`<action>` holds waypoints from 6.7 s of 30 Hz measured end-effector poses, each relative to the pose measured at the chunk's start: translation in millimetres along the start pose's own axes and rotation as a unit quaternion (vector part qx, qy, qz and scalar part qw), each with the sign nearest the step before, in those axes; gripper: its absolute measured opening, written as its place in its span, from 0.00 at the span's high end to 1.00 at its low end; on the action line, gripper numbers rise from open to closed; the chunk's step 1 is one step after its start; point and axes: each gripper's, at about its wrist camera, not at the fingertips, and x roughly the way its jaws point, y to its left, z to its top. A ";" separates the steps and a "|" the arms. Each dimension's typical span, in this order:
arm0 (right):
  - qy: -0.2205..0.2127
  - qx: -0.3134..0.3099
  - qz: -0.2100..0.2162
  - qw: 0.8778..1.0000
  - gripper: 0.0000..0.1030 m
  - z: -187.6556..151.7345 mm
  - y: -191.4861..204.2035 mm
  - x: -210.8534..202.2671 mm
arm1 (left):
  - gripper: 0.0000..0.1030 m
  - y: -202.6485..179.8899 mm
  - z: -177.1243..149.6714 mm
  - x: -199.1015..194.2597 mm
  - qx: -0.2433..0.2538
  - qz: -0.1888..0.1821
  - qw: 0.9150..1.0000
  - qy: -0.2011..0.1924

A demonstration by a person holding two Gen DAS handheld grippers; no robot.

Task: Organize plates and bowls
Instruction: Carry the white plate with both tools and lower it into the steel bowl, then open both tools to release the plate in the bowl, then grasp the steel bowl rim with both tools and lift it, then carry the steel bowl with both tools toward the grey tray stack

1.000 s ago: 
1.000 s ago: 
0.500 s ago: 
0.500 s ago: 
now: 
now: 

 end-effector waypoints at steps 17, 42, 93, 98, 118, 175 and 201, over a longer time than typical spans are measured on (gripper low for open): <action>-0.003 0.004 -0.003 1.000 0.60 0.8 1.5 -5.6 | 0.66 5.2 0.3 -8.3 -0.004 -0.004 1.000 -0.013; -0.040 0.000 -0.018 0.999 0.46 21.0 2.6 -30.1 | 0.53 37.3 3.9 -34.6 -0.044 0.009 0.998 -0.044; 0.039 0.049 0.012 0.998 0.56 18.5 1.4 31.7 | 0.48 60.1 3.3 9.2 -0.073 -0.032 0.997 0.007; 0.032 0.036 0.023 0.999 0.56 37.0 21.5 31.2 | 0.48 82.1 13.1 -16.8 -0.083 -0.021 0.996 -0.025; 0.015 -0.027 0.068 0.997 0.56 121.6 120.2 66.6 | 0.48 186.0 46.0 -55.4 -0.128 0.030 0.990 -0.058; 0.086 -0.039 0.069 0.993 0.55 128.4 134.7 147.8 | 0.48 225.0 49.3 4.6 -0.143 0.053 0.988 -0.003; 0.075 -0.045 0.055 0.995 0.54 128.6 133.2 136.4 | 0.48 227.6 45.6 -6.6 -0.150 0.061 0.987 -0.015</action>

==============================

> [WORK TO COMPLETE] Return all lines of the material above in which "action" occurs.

> [ANSWER BOX]
`<action>` holds waypoints from 6.7 s of 30 Hz measured end-effector poses, each relative to the pose measured at the chunk's start: translation in millimetres along the start pose's own axes and rotation as a unit quaternion (vector part qx, qy, qz and scalar part qw), each with the sign nearest the step before, in those axes; gripper: its absolute measured opening, written as its place in its span, from 0.00 at the span's high end to 1.00 at its low end; on the action line, gripper numbers rise from open to closed; the chunk's step 1 is one step after its start; point and axes: each gripper's, at about its wrist camera, not at the fingertips, and x roughly the way its jaws point, y to its left, z to its top. A ";" separates the steps and a "|" the arms. Each dimension's typical span, in this order:
 end-effector waypoints at steps 17, 42, 93, 98, 118, 175 and 201, over a longer time than typical spans are measured on (gripper low for open): <action>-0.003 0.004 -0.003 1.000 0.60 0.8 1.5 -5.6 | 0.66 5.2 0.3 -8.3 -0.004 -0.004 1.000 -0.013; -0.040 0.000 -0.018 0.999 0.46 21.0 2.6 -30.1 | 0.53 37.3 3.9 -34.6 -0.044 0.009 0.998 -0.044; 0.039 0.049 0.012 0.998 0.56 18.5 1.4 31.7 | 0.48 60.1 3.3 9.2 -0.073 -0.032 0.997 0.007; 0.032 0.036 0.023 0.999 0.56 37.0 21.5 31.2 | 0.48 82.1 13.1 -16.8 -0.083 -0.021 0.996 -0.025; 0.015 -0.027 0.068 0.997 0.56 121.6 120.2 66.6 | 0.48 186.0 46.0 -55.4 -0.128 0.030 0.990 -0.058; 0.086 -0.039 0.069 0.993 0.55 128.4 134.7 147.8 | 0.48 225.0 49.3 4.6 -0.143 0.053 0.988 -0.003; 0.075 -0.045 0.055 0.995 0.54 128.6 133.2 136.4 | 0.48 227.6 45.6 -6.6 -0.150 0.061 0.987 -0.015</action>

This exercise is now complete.